Problem statement —
Retype precisely the section of the data that starts at the line containing "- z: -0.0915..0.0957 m" and runs to its final line, ends included.

━━━━━ Information provided

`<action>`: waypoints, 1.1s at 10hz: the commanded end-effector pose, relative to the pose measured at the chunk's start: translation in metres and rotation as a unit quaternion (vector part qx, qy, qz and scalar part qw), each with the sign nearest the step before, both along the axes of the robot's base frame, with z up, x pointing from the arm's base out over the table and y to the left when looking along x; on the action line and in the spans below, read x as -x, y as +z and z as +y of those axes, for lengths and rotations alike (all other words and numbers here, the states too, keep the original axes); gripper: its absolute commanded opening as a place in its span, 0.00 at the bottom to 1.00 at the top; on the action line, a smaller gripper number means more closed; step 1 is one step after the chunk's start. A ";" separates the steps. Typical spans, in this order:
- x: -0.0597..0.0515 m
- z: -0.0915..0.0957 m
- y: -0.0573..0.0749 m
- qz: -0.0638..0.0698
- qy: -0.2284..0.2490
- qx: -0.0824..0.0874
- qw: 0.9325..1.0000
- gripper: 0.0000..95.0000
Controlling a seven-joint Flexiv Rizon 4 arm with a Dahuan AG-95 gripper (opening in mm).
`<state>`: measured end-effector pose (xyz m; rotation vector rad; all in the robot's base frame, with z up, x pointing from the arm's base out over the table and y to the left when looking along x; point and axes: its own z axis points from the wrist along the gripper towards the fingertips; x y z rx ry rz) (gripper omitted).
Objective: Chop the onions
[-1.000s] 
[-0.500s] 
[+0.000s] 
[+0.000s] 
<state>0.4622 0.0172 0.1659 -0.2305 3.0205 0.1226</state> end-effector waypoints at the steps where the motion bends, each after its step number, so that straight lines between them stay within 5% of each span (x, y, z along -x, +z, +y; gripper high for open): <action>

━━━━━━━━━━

Finished exercise —
- z: -0.0915..0.0957 m
- y: -0.0573..0.0749 m
- qz: -0.0638..0.0698
- qy: -0.2284..0.2490
- qx: -0.0824..0.0874
- qw: 0.9325..1.0000
- gripper: 0.0000..95.0000
Controlling a seven-joint Flexiv Rizon 4 arm with a Dahuan AG-95 gripper (opening in mm).
`<state>`: measured end-effector pose (xyz m; rotation vector rad; all in the robot's base frame, with z up, x pointing from the arm's base out over the table and y to the left when looking along x; point and axes: its own z axis points from the wrist along the gripper towards the fingertips; x y z rx ry rz) (gripper omitted).
Objective: Chop the onions
[-1.000s] 
[-0.500s] 
[+0.000s] 
[+0.000s] 
<state>0.4622 0.0172 0.1659 -0.2305 3.0205 0.1226</state> end-effector waypoints at the steps where the motion bends, each after its step number, so that straight lines between them stay within 5% of each span (x, y, z along -x, +z, +y; gripper high for open): <action>

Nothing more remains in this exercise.